Task instructions: From the data below, copy exactly the lines that lie between the one holding "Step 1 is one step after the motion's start" and the one holding "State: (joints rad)", including both, and nothing more.

Given information:
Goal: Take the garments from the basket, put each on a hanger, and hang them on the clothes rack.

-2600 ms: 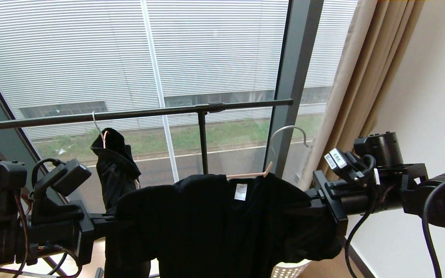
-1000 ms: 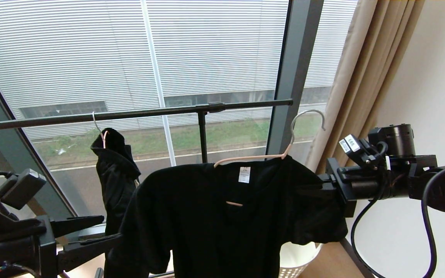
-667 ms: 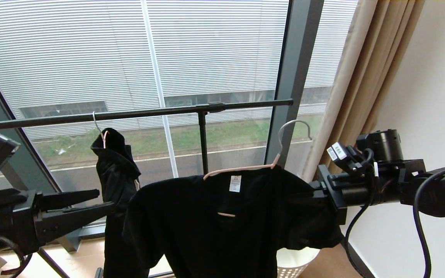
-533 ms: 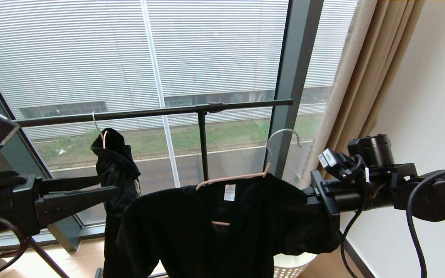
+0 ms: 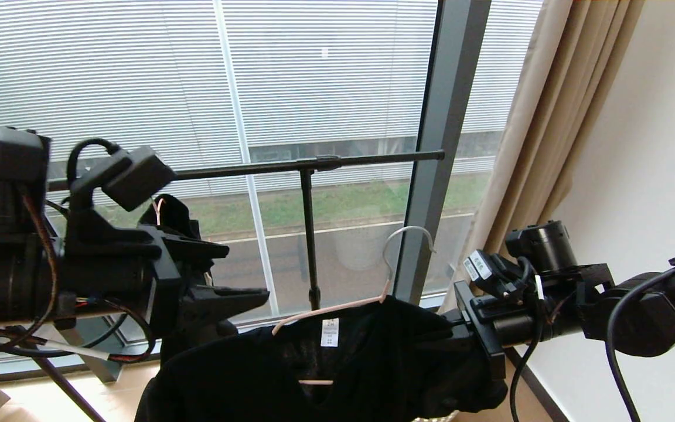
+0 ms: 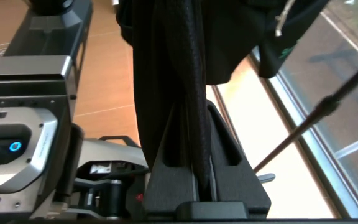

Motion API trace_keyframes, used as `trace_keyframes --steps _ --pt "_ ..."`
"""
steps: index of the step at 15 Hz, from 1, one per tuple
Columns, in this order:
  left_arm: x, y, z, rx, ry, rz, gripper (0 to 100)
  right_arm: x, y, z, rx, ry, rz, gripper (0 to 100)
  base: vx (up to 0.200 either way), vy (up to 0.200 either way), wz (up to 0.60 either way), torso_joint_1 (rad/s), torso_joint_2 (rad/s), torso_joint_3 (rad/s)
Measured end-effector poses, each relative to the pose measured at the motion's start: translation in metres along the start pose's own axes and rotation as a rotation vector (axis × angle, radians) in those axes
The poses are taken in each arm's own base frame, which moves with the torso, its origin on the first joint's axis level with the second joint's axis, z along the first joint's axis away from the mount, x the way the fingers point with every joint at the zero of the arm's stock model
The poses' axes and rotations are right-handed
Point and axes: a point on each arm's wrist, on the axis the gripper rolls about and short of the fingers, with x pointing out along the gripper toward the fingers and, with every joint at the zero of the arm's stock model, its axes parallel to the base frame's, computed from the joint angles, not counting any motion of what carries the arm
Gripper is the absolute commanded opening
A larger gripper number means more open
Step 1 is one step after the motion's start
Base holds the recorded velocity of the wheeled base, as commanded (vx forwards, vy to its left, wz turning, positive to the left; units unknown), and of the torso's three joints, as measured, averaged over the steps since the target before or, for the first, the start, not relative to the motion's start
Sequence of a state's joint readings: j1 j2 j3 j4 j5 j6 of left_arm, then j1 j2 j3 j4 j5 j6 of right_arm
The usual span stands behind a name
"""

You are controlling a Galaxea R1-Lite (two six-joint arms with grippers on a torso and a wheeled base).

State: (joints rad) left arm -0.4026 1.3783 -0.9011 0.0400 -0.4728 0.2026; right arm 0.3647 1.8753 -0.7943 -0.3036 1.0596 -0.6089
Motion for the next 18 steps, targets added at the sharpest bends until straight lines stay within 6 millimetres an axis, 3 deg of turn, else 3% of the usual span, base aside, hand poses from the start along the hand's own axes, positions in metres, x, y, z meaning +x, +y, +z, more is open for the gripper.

Response box:
Step 1 is one step after the motion's start
Base holds the recorded velocity of the wheeled base, as commanded (vx forwards, vy to its left, wz turning, positive to the left; units unknown), and of the torso's three joints, as measured, averaged over the steps since the target before or, for the first, the start, not relative to the motion's start
Sequence of a state's joint readings: j1 j2 j3 j4 j5 j6 of left_arm, then j1 j2 j3 j4 j5 j6 of right_arm
The usual span stands behind a name
"""

You are controlling a Galaxea R1-Lite (two six-joint arms with grippers on a torso and a wheeled base).

State: (joints rad) left arm -0.4026 1.3783 -0.9011 0.0400 -0.4728 0.2026; right arm 0.3647 1.8753 -0.7943 -0.3036 1.0596 -0.6089

Above is the complete output.